Zmiany są w istocie symboliczne, bowiem po ubiegłorocznych reformach aborcja została bardzo ułatwiona i właściwie nie ma już czego liberalizować. Wprowadzono na przykład obowiązek informowania kobiet w ciąży gdzie mogą dokonać przerwania ciąży. Kobiety nie będą już musiały udowadniać, że są w złej kondycji (choć i tak było to formalnością, bo wystarczyło oświadczenie o "ciągłym, silnym stresie").
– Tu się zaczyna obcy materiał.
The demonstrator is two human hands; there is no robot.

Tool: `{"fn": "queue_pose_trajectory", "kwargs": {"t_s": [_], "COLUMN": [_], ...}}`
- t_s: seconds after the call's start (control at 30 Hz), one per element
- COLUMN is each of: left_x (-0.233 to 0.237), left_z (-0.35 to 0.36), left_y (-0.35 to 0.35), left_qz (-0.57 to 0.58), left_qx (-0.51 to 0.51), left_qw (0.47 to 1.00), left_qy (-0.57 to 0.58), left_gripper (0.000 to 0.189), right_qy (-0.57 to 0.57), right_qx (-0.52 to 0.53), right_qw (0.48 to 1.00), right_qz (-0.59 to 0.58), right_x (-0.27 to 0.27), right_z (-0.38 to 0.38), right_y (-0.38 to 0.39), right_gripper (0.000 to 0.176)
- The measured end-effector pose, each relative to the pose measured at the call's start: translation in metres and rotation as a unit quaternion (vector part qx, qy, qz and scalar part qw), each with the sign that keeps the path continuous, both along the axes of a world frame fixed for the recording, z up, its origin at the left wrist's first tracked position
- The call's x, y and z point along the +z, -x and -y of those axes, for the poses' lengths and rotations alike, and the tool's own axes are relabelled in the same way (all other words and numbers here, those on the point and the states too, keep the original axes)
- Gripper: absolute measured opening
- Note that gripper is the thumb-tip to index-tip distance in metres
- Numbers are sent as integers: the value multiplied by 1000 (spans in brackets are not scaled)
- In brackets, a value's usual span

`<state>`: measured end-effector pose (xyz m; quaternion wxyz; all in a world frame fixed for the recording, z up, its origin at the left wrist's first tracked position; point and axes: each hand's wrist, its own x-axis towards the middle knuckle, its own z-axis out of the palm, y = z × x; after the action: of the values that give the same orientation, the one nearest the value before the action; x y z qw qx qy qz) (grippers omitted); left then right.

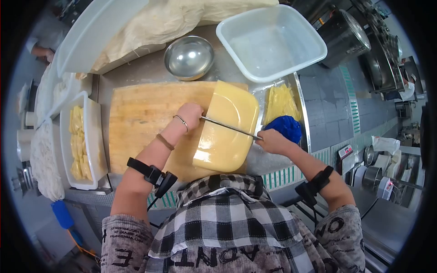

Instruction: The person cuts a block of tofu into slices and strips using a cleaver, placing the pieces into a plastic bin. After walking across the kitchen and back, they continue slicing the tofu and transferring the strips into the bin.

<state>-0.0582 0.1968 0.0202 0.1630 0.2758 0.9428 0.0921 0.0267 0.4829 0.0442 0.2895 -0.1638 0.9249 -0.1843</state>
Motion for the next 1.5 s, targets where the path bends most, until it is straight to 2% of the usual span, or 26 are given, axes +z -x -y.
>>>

Przedstawiciele prawicy uważają, że teraz aborcja zostanie całkowicie strywializowana i sprowadzona do czegoś w rodzaju wizyty u dentysty.
Oprócz spraw związanych z aborcją nowe przepisy rozszerzają też parytet płci, także w organizacjach politycznych (chociaż akurat głosujący w tej sprawie parlament sam nie jest dobrym przykładem równości płci bo na 557 deputowanych Zgromadzenia Narodowego tylko 155 to kobiety).
W pakiecie jest też kilka punktów, którym kręgi prawicowe i konserwatywne przyklasnęły - np. dziewczynkom do 13 roku życia nie będzie wolno brać udziału w konkursach piękności, by zapobiec "seksualizacji dzieci".